Editor’s Letter – 11/21/18
In Raymond Carver’s short story “A Small, Good Thing,” a grieving couple is comforted after their son’s death by a lonely baker—played in the 1993 film adaptation (“Short Cuts”) by the great Lyle Lovett—who offers bread straight from the oven: “Eating is a small, good thing in a time like this,” he explains.
The story, like grief, is more complicated than that. But I think about that line all the time. It struck me hard after my mom died, eating a Braum’s burger across the kitchen island from my dad in the house where I was raised, the always-on TV in the living room blaring one of the major network crime procedurals she watched religiously.
Things fall apart—you can count on it—but eating is a small, good thing.
I’ve thought about it: My last meal would be six fried catfish filets, six hushpuppies, and six very cold beers, with a heaping side of slaw and fried okra. (I’d also take two burnt corner wedges of buttered cornbread, too, please, and one grilled jalapeno, and peach cobbler with ice cream.)
My mom was the cook. Holidays were extra huge, but she made any family gathering into an event. She always sat down last—after a chorus of protest from the family—to make sure everyone had a full plate and enough sweet tea.

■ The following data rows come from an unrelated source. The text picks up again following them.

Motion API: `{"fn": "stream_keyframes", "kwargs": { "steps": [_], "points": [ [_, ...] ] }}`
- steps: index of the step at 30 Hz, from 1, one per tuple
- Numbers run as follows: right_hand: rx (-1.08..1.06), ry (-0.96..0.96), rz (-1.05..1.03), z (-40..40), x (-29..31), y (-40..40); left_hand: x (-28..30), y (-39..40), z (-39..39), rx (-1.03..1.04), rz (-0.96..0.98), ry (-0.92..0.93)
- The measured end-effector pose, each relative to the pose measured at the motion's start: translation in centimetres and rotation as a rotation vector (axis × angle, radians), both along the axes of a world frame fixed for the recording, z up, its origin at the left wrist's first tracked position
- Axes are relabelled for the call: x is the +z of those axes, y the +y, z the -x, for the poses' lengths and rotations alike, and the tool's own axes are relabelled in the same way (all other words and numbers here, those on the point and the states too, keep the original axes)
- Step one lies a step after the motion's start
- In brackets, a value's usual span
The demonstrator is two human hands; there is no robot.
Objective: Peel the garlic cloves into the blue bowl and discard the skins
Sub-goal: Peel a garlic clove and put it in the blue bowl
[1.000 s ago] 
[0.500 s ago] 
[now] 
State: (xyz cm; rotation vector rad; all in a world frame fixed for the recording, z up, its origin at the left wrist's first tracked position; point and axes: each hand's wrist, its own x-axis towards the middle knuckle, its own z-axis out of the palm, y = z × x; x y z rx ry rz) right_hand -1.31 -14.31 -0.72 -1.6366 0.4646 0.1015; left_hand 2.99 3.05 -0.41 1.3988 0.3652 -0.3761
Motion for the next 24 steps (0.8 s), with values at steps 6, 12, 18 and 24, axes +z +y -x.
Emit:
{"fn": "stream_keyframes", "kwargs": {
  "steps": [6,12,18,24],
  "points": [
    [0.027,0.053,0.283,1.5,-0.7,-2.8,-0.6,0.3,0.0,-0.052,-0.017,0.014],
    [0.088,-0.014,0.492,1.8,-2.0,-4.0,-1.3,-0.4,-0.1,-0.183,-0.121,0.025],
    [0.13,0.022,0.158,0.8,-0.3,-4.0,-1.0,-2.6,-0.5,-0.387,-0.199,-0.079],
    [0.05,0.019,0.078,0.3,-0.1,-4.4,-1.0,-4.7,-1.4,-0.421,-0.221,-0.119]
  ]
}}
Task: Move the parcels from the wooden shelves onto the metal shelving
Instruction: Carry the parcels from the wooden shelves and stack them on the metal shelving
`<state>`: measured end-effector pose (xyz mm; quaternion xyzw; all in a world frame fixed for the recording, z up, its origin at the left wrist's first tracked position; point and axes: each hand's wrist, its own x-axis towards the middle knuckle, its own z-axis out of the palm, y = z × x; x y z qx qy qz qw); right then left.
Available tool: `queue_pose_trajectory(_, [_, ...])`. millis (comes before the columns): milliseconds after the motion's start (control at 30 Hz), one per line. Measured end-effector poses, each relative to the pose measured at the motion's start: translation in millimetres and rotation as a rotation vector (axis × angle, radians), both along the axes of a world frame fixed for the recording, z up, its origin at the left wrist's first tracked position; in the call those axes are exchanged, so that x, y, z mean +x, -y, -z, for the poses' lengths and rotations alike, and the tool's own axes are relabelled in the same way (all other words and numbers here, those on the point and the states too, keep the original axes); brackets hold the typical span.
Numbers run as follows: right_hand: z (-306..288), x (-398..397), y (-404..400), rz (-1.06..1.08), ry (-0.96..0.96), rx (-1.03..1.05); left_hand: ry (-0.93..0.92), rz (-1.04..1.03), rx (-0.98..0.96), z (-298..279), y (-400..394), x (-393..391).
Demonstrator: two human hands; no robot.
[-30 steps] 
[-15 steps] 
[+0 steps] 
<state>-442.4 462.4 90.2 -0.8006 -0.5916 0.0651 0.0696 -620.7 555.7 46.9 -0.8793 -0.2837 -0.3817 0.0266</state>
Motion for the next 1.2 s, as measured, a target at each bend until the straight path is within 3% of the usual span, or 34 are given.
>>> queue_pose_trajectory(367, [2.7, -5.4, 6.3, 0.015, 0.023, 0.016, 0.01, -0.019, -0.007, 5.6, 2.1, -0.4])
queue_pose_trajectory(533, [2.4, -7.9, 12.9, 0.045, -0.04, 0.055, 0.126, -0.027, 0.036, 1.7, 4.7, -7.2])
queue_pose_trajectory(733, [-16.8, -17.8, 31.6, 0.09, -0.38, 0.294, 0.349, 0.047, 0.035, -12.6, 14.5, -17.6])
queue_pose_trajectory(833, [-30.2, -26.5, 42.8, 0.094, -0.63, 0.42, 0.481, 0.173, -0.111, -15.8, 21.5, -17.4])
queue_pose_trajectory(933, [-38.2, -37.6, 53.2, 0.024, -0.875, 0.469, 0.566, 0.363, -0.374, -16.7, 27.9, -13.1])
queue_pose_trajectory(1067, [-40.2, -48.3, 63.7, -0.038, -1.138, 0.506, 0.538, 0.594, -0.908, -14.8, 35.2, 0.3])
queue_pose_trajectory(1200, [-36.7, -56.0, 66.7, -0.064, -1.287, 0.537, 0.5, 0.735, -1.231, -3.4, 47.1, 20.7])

After she died, our new family tradition became dinner at BG’s Catch—an all-you-can-eat fried catfish joint in Kingston. It’s a squat metal building in a gravel parking lot full of beat-up farm trucks with cow shit-covered mud flaps and pristine F-350s so clean you could lick the hood. The carpet inside is greasy and worn, with overhead fluorescent bulbs casting a sickly light on the sullen teens bussing tables and scraping plates into the industrial rubber trash cans lining the open dining area. It’s not mom’s kitchen, but has its charms.
I get something close to that last meal ideal at BG’s—no beer, sadly—and I watch my nieces and nephews get older, get crushes, and learn Drake lyrics. (“I only love my bed and my mama, I’m sorry.”) Our time at the catfish buffet is a reminder that life crashes on, like an Okie tumbling from the back of a turnip truck in the heart of Chickasaw country.
This issue’s cover story by Angela Evans is about comfort food. If food can’t offer comfort “in a time like this,” then what can? It’s grim out there, but you can find love in a bowl of matzo ball soup from Jane’s Delicatessen, a Thanksgiving po’ boy from Lasalle’s New Orleans Deli, a hearty bowl of chili from Ron’s Hamburgers, or the gussied-up biscuits at Foolish Things Bar & Biscuit.
Life is complicated and horrible. Food shouldn’t be. To borrow again from Carver’s lonely baker: “You have to eat and keep going.”